# Supplements



## jhbenham9 (Dec 23, 2016)

Hello, I am looking to get some PDFs and have been reading as much as I can on this sub from when I first set up by viv in february. I would like to buy some frogs from the knowledgable people here but I need 25 posts so here is one that I am sure has been answered but I need the posts. I am planning on getting Ranitomeya, and feeding them melanogaster dusted in supplements, I am just not sure what brand and supplements you gave them. Also, how often do you feed/dust your flies? Thanks.


----------



## pboyer08 (Jun 18, 2017)

I am not an expert, but this is what I do. Dust the flies each feeding with Repashy Calcium Plus, which will expire 6 months after you open it. You may be tempted to keep it longer, but they will not be getting the adequate vitamins and calcium and can get sick if it is open for more than 6 months. So be sure to throw it out after 6 months and get a new jar. I feed my frogs every day. If there are flies in the tank the next morning you are feeding too much. Some people feed only every other day. Too many flies in the tank will stress them out and they will get sick or die.  Hope that helps! And good luck! They are a lot of fun!!

Pam


----------



## jhbenham9 (Dec 23, 2016)

Thank you! Do you only use that one supplement?


----------



## tongo (Jul 29, 2007)

I feed 3 times a week. Repashy calcium plus every feeding but also repashy Vitamin A every 3-4 weeks.


----------



## pboyer08 (Jun 18, 2017)

Yes. It has the calcium in addition to the other vitamins that they need. I used to mix Repcal calcium and Repcal vitamins (1 part to 1 part each and dust) but Repashy is easier all in one. You are supposed to "rotate in" vitamin A if you are breeding the frogs, but I am not sure exactly how that is done.


----------



## FrogTim (Oct 1, 2015)

I use Repashy Calcium Plus every feeding and Repashy SuperPig bi weekly ish when I remember. Store your supplements in a cool, dry place. Sitting on top of your lights isn't a good spot. Also pay attention to how long you keep supplements, every 6 months you should get new ones (get the small bottles).

I'd also recommend keeping them in a zip lock since the repashy lids can get dusty and not seal right.


----------



## jhbenham9 (Dec 23, 2016)

pboyer08 said:


> Yes. It has the calcium in addition to the other vitamins that they need. I used to mix Repcal calcium and Repcal vitamins (1 part to 1 part each and dust) but Repashy is easier all in one. You are supposed to "rotate in" vitamin A if you are breeding the frogs, but I am not sure exactly how that is done.


Tongo from above said he rotates vitamin A in monthly and it looks (atleast from his profile pic) like it is working, thanks


----------



## Encyclia (Aug 23, 2013)

Lots and lots of threads on this subject.
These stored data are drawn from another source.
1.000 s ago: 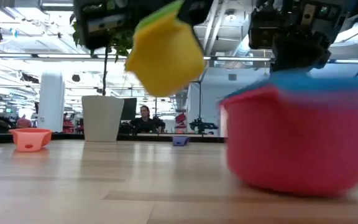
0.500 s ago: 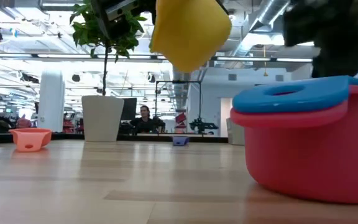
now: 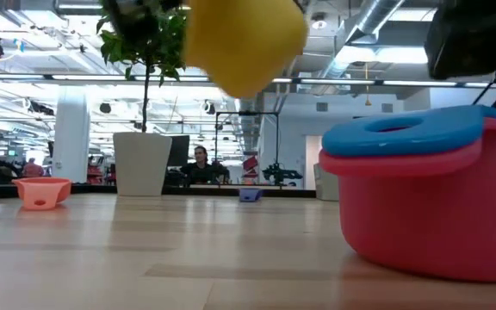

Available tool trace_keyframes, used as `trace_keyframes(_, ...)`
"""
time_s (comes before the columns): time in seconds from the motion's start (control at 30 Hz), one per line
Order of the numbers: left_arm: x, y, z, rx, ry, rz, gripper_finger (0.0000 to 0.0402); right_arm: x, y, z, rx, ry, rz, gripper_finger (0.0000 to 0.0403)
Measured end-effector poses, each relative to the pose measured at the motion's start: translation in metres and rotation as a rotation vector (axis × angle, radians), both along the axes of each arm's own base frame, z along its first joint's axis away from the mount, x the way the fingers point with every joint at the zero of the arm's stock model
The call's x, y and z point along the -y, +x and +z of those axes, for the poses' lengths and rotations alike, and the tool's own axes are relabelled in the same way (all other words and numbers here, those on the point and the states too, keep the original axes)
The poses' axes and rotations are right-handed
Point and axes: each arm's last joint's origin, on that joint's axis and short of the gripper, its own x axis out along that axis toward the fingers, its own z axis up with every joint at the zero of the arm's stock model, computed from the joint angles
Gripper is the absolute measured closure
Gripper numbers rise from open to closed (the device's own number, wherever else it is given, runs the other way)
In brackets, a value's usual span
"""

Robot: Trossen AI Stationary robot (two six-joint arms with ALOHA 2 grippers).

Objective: Nest measuring cups in basket
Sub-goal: Stack the stacked measuring cups on top of the other stacked measuring cups

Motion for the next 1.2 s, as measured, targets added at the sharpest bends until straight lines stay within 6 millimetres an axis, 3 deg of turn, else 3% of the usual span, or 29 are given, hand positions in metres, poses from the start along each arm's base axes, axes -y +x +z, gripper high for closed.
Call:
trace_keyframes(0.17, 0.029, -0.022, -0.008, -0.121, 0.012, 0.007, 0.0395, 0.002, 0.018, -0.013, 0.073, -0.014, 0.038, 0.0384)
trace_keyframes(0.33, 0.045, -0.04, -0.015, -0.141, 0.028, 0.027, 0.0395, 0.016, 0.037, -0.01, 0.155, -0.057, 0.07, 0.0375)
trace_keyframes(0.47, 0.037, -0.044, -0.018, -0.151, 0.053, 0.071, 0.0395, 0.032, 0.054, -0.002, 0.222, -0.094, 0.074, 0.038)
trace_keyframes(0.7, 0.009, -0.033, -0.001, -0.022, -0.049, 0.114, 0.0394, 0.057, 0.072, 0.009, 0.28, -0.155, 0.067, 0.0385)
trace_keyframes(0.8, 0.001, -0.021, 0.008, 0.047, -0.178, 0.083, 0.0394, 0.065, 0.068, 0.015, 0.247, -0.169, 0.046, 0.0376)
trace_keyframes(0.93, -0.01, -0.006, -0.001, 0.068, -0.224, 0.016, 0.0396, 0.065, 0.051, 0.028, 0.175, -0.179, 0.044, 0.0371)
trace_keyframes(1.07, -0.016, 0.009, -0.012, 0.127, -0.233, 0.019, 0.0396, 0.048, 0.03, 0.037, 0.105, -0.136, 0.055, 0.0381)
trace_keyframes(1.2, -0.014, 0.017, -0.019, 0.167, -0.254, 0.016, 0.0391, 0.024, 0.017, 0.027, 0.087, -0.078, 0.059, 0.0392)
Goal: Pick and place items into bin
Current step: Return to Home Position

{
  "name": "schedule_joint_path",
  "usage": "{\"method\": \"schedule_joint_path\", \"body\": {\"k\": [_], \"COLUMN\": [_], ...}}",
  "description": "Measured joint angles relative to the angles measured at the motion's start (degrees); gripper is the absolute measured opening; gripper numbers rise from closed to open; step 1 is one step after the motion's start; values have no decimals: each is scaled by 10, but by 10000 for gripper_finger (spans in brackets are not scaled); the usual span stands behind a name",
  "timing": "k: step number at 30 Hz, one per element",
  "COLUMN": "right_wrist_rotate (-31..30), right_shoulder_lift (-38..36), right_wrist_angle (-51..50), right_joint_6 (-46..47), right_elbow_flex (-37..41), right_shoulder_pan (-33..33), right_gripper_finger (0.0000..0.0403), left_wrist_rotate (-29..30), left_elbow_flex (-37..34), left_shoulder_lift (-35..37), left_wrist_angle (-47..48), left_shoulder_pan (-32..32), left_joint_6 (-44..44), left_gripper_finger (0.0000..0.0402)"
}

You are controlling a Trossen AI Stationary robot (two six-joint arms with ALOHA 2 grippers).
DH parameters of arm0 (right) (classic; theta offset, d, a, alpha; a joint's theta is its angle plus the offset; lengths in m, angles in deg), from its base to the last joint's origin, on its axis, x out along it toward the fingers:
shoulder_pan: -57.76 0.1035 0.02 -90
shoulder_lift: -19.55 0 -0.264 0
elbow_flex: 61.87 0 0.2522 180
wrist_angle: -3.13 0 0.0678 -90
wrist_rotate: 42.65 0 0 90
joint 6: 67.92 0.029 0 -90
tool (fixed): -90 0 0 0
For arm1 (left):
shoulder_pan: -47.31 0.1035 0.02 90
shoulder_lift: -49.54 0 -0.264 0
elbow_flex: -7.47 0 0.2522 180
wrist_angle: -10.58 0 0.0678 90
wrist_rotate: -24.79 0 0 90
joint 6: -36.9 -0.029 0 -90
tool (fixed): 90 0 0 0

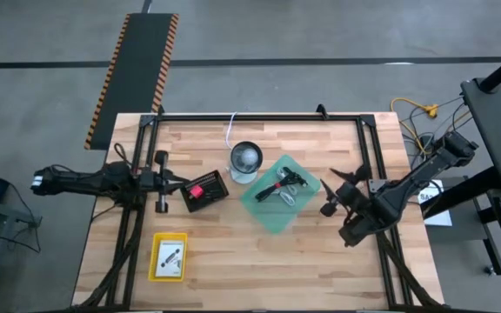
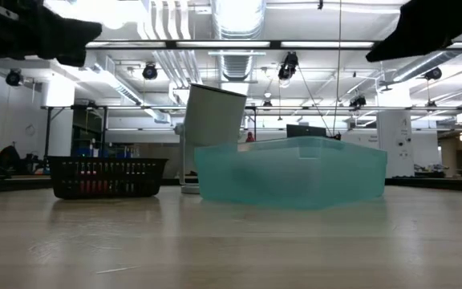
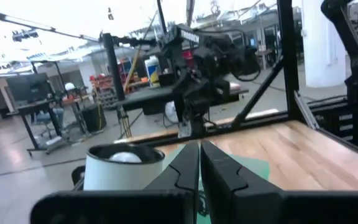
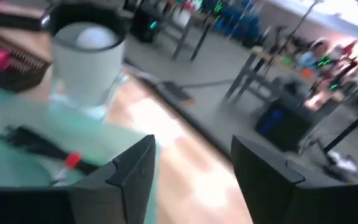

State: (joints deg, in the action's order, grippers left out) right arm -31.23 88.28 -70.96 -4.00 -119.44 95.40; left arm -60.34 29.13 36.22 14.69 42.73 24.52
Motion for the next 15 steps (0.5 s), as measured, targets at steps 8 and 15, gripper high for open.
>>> {"method": "schedule_joint_path", "body": {"k": [8, 15], "right_wrist_rotate": [217, 451], "right_shoulder_lift": [0, 0], "right_wrist_angle": [304, 710], "right_joint_6": [-356, -705], "right_elbow_flex": [7, 103], "right_shoulder_pan": [-1, -15], "right_gripper_finger": [165, 123], "left_wrist_rotate": [0, -3], "left_elbow_flex": [-1, -1], "left_shoulder_lift": [1, -4], "left_wrist_angle": [4, 13], "left_shoulder_pan": [0, 0], "left_joint_6": [0, 5], "left_gripper_finger": [0, 0]}}
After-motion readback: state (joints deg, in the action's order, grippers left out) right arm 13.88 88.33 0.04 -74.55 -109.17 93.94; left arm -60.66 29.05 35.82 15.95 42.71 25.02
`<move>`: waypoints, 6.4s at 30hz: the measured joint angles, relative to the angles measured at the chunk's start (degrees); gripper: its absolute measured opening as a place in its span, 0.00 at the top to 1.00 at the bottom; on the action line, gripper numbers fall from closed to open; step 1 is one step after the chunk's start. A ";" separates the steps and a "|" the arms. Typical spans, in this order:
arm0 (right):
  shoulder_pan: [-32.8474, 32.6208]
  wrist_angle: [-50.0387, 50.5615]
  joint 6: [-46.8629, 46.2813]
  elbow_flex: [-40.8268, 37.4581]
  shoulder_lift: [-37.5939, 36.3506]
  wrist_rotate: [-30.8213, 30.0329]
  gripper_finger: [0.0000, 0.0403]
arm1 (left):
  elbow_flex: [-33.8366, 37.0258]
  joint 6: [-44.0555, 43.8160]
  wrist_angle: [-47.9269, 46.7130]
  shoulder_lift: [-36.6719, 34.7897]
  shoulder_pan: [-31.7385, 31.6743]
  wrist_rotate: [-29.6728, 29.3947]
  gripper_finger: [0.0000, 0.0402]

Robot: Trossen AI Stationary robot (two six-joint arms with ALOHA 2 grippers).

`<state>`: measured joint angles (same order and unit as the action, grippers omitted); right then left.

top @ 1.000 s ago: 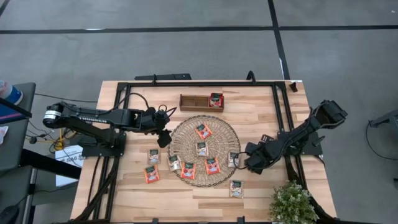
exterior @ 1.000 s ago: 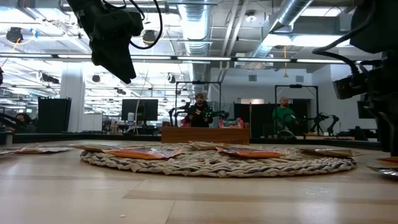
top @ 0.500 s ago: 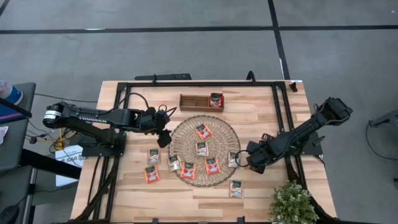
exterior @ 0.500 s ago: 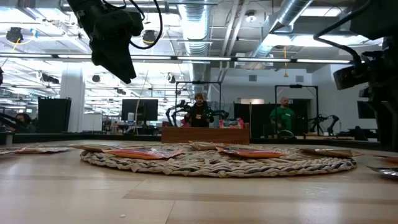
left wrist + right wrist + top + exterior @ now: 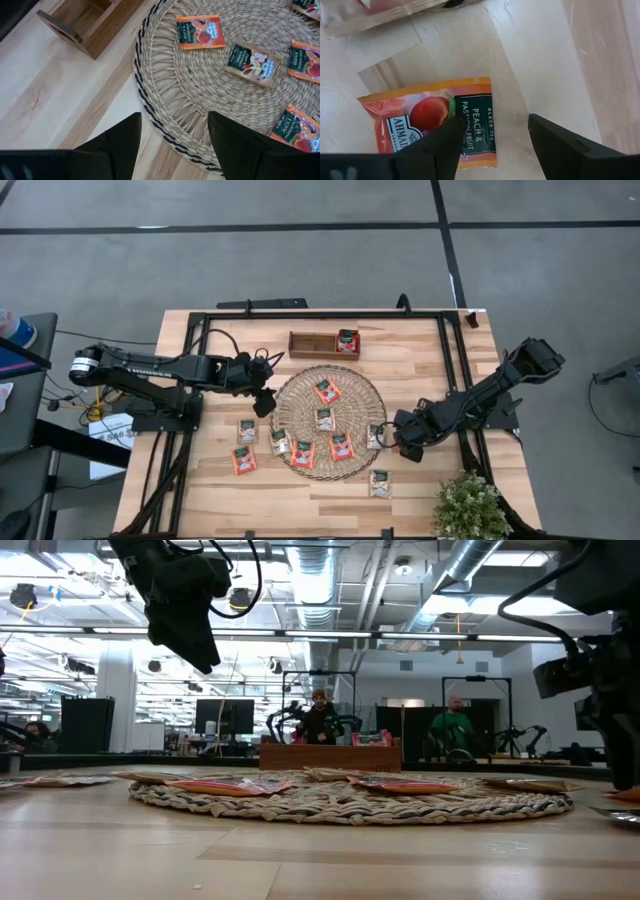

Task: Pick & Place Tea
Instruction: Put the orange tea bag into the middle section of the wooden organizer

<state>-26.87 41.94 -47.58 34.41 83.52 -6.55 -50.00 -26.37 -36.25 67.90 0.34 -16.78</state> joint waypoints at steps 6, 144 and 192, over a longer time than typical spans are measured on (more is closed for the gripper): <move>0.00 0.30 -1.92 -0.02 0.33 0.17 0.50 | 0.00 0.00 0.11 0.00 0.00 0.00 0.45; 8.34 29.98 16.18 36.96 0.81 -22.80 1.00 | 0.00 1.36 27.60 0.00 0.02 6.88 0.45; 32.21 -7.97 79.12 53.86 13.41 -32.14 1.00 | 0.00 -2.52 36.13 -0.02 -13.89 8.13 0.45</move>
<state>5.34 33.97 31.54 88.27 96.93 -38.69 -50.00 -28.89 -0.12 67.88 -13.55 -8.64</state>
I do: Repashy Calcium Plus every feeding (every other day) except Vitamin A every 2-4 weeks. Some people add Super Pig at roughly the same frequency as Vitamin A. Store OPENED supplements in the fridge. Discard after 6 months once opened. 

Mark


----------



## jhbenham9 (Dec 23, 2016)

I realize, thanks for the fridge tip Mark


----------



## Ed (Sep 19, 2004)

Encyclia said:


> Lots and lots of threads on this subject. I do: Repashy Calcium Plus every feeding (every other day) except Vitamin A every 2-4 weeks. Some people add Super Pig at roughly the same frequency as Vitamin A. Store OPENED supplements in the fridge. Discard after 6 months once opened.
> 
> Mark


since the supplements aren't sealed with a neutral atmosphere, storing the unopen ones in the refrigerator (not the freezer) isn't necessarily a bad idea. 

some comments 

Ed


----------



## Ed (Sep 19, 2004)

Technically the best practice is to get new supplements every six months (or sooner) post manufacturing date but none of the manufacturers follow the practice of including a born on/manufactured date. As a result, the next best thing is to get your supplements from the manufacturer if possible or a reseller whose stock turns over frequently and who purchases directly fro the manufacturer as opposed to some middle man (chains often require the use of a designated wholeseller which is the middle man...). Then store it in the refrigerator as they are not vacuum sealed or sealed with a neutral atmosphere. 

some comments 

Ed


----------



## Encyclia (Aug 23, 2013)

Ed said:


> since the supplements aren't sealed with a neutral atmosphere, storing the unopen ones in the refrigerator (not the freezer) isn't necessarily a bad idea.
> 
> some comments
> 
> Ed


I suppose it's too much to ask for them to pack in a vacuum or noble gas or something ;-) I agree, it can't hurt to keep the unopened stuff in the fridge, too. Someone above was saying to keep them in a cool, dry place, and I don't think that is adequate, especially once they are open, unless that cool, dry place is the refrigerator 

Mark


----------



## 55105 (Jan 27, 2015)

I spend about $60 on supplements a year which in reality isn't much but I always end up throwing out a lot of Vit A and superpig every 6 months.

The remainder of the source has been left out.